Now for the bulk of the work. Entries appear in HTML paragraphs with hanging
indentation and no interparagraph spacing, so we need to insert regular
paragraphs between the As and the Bs, then between the Bs and the Cs, and so on.
Each entry consists of the wording, then maybe some icons, then an explanation
of what it is: for instance,
= (text)
player's holdall [icon]    noun, a kind of container
=
In a few cases, there is a further textual gloss to add.

=
void IndexLexicon::listing(OUTPUT_STREAM, inter_lexicon *lexicon, int proper_nouns_only,
	localisation_dictionary *LD) {
	index_lexicon_entry *lex;
	LOOP_OVER_LINKED_LIST(lex, index_lexicon_entry, lexicon->unsorted) {
		LOG("%S: %d\n", lex->lemma, lex->part_of_speech);
	}
	wchar_t current_initial_letter = '?';
	int verb_count = 0, proper_noun_count = 0, c;
	for (lex = lexicon->first; lex; lex = lex->sorted_next)
		if (lex->part_of_speech == PROPER_NOUN_TLEXE)
			proper_noun_count++;
	if (proper_nouns_only) {
		HTML::begin_html_table(OUT, NULL, TRUE, 0, 0, 0, 0, 0);
		HTML::first_html_column(OUT, 0);
	}
	for (c = 0, lex = lexicon->first; lex; lex = lex->sorted_next) {
		if (proper_nouns_only) { if (lex->part_of_speech != PROPER_NOUN_TLEXE) continue; }
		else { if (lex->part_of_speech == PROPER_NOUN_TLEXE) continue; }
		if ((proper_nouns_only) && (c == proper_noun_count/2)) HTML::next_html_column(OUT, 0);
		if (current_initial_letter != Str::get_first_char(lex->reduced_to_lower_case)) {
			if (c > 0) { HTML_OPEN("p"); HTML_CLOSE("p"); }
			current_initial_letter = Str::get_first_char(lex->reduced_to_lower_case);
		}
		c++;
		HTML_OPEN_WITH("p", "class=\"hang\"");

		@<Text of the actual lexicon entry@>;
		@<Icon with link to documentation, source or verb table, if any@>;

		switch(lex->part_of_speech) {
			case ADJECTIVAL_PHRASE_TLEXE:
				@<Definition of adjectival phrase entry@>; break;
			case ENUMERATED_CONSTANT_TLEXE:
				@<Definition of enumerated instance entry@>; break;
			case PROPER_NOUN_TLEXE:
				@<Definition of proper noun entry@>; break;
			case COMMON_NOUN_TLEXE:
				@<Definition of common noun entry@>; break;
		}
		if (lex->gloss_note) WRITE(" <i>%s</i>", lex->gloss_note);
		HTML_CLOSE("p");
	}
	if (proper_nouns_only) { HTML::end_html_row(OUT); HTML::end_html_table(OUT); }
}

@ In traditional dictionary fashion, we present the text in what may not be
the most normal ordering, in order to place the alphabetically important
part first: thus "see, to be able to" rather than "to be able to see".[1]

[1] Compare "Gallifreyan High Council, continual incidences of madness and
treachery amongst the" in "Doctor Who: The Completely Useless Encyclopaedia",
eds.

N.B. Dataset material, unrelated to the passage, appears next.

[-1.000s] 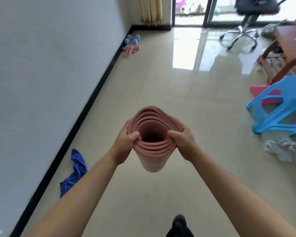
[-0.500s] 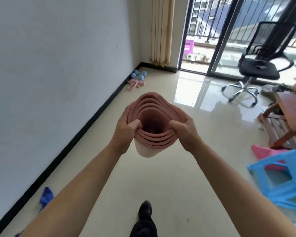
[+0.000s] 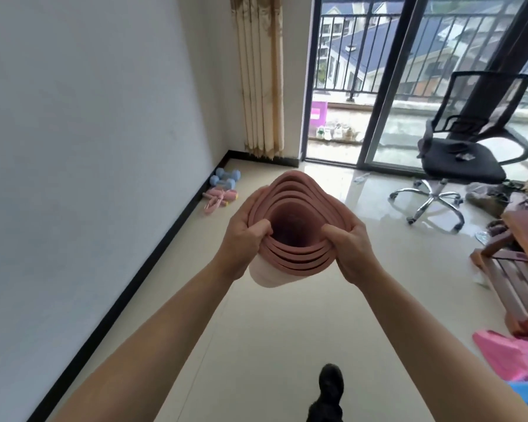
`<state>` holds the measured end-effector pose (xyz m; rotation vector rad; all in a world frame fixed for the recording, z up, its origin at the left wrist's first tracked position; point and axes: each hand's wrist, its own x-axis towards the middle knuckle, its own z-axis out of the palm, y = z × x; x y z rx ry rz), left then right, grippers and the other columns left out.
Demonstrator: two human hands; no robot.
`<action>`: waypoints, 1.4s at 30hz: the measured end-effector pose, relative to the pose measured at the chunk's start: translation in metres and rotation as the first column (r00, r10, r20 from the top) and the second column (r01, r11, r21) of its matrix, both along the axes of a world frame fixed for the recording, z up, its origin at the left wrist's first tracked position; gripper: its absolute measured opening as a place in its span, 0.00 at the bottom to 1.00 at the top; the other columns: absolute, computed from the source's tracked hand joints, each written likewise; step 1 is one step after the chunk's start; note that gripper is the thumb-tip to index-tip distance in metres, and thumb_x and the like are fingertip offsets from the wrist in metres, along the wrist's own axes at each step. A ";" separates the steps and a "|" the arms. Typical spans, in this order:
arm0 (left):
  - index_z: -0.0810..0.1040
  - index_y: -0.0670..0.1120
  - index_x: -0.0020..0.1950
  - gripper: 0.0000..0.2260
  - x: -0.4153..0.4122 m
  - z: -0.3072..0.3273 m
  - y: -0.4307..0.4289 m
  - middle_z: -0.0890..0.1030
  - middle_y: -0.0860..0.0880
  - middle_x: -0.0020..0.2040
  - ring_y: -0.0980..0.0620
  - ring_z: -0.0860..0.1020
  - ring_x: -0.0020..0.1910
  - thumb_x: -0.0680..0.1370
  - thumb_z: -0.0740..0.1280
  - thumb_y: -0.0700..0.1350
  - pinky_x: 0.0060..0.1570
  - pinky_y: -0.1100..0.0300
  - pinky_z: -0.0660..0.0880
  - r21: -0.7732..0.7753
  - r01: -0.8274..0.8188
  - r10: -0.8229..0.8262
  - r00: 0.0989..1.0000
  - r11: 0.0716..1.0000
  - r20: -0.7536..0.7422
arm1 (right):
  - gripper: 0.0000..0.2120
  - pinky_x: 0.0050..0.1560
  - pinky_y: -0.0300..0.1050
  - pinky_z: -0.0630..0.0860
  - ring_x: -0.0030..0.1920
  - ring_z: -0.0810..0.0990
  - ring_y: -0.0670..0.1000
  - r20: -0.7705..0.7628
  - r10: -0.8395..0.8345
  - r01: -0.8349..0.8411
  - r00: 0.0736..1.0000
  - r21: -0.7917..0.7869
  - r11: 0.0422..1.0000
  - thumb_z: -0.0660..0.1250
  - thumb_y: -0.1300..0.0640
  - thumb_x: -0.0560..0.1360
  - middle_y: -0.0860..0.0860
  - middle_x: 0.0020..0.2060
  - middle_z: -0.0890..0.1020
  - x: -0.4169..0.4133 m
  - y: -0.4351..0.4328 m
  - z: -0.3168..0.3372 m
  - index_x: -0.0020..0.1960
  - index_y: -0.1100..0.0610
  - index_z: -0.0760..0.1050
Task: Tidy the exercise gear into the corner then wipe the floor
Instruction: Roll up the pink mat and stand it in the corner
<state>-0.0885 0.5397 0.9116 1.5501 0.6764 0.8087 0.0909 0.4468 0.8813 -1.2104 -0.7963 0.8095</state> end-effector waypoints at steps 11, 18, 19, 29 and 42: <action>0.71 0.52 0.71 0.28 0.214 0.025 0.253 0.79 0.46 0.59 0.45 0.79 0.57 0.76 0.58 0.29 0.56 0.52 0.80 -0.042 -0.180 0.181 0.983 0.983 0.031 | 0.30 0.47 0.53 0.82 0.53 0.83 0.59 0.066 0.126 -0.125 0.990 -0.026 0.992 0.66 0.66 0.65 0.57 0.52 0.84 0.219 0.281 0.036 0.67 0.52 0.77; 0.71 0.51 0.72 0.29 0.277 0.008 0.439 0.79 0.49 0.61 0.49 0.79 0.60 0.75 0.58 0.28 0.60 0.51 0.77 -0.014 -0.276 0.276 0.960 0.961 0.037 | 0.31 0.48 0.51 0.82 0.53 0.83 0.61 0.064 0.237 -0.235 0.969 -0.046 0.971 0.66 0.67 0.65 0.58 0.52 0.84 0.284 0.487 0.024 0.66 0.51 0.77; 0.71 0.51 0.71 0.29 0.285 0.005 0.464 0.80 0.48 0.60 0.48 0.79 0.59 0.75 0.57 0.28 0.60 0.51 0.78 -0.011 -0.267 0.267 0.963 0.964 0.041 | 0.31 0.48 0.52 0.82 0.53 0.83 0.61 0.067 0.228 -0.224 0.971 -0.057 0.973 0.66 0.67 0.65 0.58 0.52 0.84 0.293 0.513 0.019 0.66 0.50 0.77; 0.71 0.54 0.71 0.28 0.400 0.010 0.743 0.80 0.41 0.56 0.45 0.79 0.51 0.75 0.58 0.31 0.56 0.53 0.78 -0.079 -0.170 0.168 0.985 0.982 -0.031 | 0.29 0.46 0.52 0.81 0.46 0.84 0.58 -0.019 0.123 -0.125 0.992 -0.131 0.983 0.65 0.67 0.64 0.61 0.49 0.84 0.401 0.778 0.021 0.62 0.49 0.79; 0.72 0.55 0.71 0.30 0.555 -0.020 1.060 0.81 0.47 0.60 0.47 0.79 0.61 0.72 0.60 0.32 0.67 0.44 0.72 -0.096 -0.305 0.286 0.942 0.947 -0.173 | 0.28 0.43 0.51 0.81 0.46 0.84 0.58 -0.043 0.283 -0.286 0.958 -0.164 0.944 0.64 0.70 0.68 0.56 0.48 0.86 0.565 1.122 -0.015 0.58 0.41 0.81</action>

Howarth and Lyons (1996).

@<Text of the actual lexicon entry@> =
	if (lex->part_of_speech == PREP_TLEXE)
		Localisation::roman_t(OUT, LD, I"Index.Elements.Lx.ToBe", lex->lemma);
	else
		WRITE("%S", lex->lemma);

@ Main lexicon entries to do with verbs link further down the index page
to the corresponding entries in the verb table. We want to use numbered
anchors for these links, but we want to avoid colliding with numbered
anchors already used for other purposes higher up on the Phrasebook index
page. So we use a set of anchors numbered 10000 and up, which is guaranteed
not to coincide with any of those.

We omit source links to an adjectival phrase because these are polymorphic,
that is, the phrase may have multiple definitions in different parts of the
source text: so any single link would be potentially misleading.

@<Icon with link to documentation, source or verb table, if any@> =
	switch(lex->part_of_speech) {
		case COMMON_NOUN_TLEXE:
			IndexUtilities::link_to_documentation(OUT, lex->lex_package);
			break;
		case VERB_TLEXE:
		case PREP_TLEXE:
			IndexUtilities::below_link_numbered(OUT, 10000+verb_count++);
			break;
	}
	if ((lex->part_of_speech != ADJECTIVAL_PHRASE_TLEXE) && (lex->link_to > 0))
		IndexUtilities::link(OUT, lex->link_to);

@<Definition of common noun entry@> =
	@<Begin definition text@>;
	WRITE(", ");
	Localisation::roman_t(OUT, LD, I"Index.Elements.Lx.KindOf",
		Metadata::read_optional_textual(lex->lex_package, I"^index_superkind"));
	@<End definition text@>;

@ Simply the name of an instance.

@<Definition of proper noun entry@> =
	@<Begin definition text@>;
	WRITE("%S", Metadata::read_textual(lex->lex_package, I"^index_kind"));
	@<End definition text@>;

@ As mentioned above, an adjectival phrase can be multiply defined in
different contexts. We want to quote all of those.

@<Definition of adjectival phrase entry@> =
	@<Begin definition text@>;
	WRITE(": %S", Metadata::read_textual(lex->lex_package, I"^index_entry"));
	@<End definition text@>;

@<Definition of enumerated instance entry@> =
	@<Begin definition text@>;
	WRITE(", ");
	Localisation::roman_t(OUT, LD, I"Index.Elements.Lx.ValueOf",
		Metadata::read_optional_textual(lex->lex_package, I"^index_kind"));
	@<End definition text@>;

@<Begin definition text@> =
	WRITE(" ... <i>");
	if ((proper_nouns_only == FALSE) && (lex->category))
		WRITE("%s", lex->category);

@<End definition text@> =
	WRITE("</i>");